Localized hormone therapies—like creams, rings, suppositories, or vaginal pills—help restore elasticity, reduce dryness, and strengthen tissue. “Replacing hormones in that area can be really, really powerful,” says Dr. Haver. They don’t work overnight, but consistent use brings real relief. (For breast cancer survivors, be sure to speak with your doctor about specific options.)
When it comes to chronic UTIs, Dr. Haver insists HRT—not antibiotics—is often the answer. “If we restore the natural health and tissue and thickness and elasticity and mucus, the ability to fight off the bacteria that just live in the area, then you’re less likely to get a UTI,” she explains.
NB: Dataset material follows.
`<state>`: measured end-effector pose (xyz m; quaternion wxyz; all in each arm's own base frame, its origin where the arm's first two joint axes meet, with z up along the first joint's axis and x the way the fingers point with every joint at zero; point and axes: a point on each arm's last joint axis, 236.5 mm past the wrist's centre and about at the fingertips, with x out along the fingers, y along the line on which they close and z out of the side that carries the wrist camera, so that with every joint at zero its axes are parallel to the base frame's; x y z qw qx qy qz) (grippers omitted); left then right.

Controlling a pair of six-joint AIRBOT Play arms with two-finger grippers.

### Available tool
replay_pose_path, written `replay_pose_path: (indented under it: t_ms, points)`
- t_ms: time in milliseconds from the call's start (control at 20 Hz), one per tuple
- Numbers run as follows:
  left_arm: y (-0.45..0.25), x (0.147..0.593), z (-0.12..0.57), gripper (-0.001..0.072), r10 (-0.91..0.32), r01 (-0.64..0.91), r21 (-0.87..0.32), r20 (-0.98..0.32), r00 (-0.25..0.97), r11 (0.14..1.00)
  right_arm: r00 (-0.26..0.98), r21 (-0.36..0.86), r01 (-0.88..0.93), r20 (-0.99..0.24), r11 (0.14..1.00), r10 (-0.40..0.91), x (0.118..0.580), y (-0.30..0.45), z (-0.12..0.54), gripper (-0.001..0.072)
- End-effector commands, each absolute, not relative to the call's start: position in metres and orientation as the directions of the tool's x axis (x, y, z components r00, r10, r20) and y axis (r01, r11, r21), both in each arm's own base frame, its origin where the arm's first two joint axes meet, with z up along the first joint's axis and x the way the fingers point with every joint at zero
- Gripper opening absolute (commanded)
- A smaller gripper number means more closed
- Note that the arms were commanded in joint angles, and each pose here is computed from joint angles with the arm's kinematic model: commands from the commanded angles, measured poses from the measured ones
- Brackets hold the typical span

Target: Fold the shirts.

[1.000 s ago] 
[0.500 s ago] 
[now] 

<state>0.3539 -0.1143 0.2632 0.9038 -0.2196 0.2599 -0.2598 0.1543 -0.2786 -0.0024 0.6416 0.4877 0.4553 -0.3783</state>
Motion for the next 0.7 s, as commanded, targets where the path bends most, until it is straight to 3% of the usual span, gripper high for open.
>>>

For libido, systemic HRT may be more appropriate—especially after other causes like relationship issues or pelvic pain are ruled out. While the FDA has only approved libido-enhancing drugs for premenopausal women (Addyi and Vyleesi), they’re often denied by insurance. For menopausal and postmenopausal women, testosterone therapy is commonly prescribed off-label via compounding pharmacies or repurposed male medications.
Lubricants Can Still Help
While not a standalone fix for vaginal atrophy, lubricants can make sex more comfortable—especially when paired with hormone therapies. Dr. Haver recommends water-based lubes, which are less irritating to sensitive tissue. “I think every woman who’s on her menopause journey should use a lubricant,” she says. “It just makes everything better.”
A Growing Movement
In 2021, Dr. Haver opened the Mary Claire Wellness Clinic in Houston to meet the growing demand for thoughtful, evidence-based menopause care. Her patient waitlist was a clear signal: Women are ready for better answers and better outcomes.
“The clinic’s been insanely successful,” she shares, “and I’m going to start training other providers on how to do menopause care.”
This next chapter in women’s health isn’t about resignation but reclamation—of knowledge, choice, and pleasure.
“I’m not willing to accept the status quo,” says Dr. Haver. And neither are we!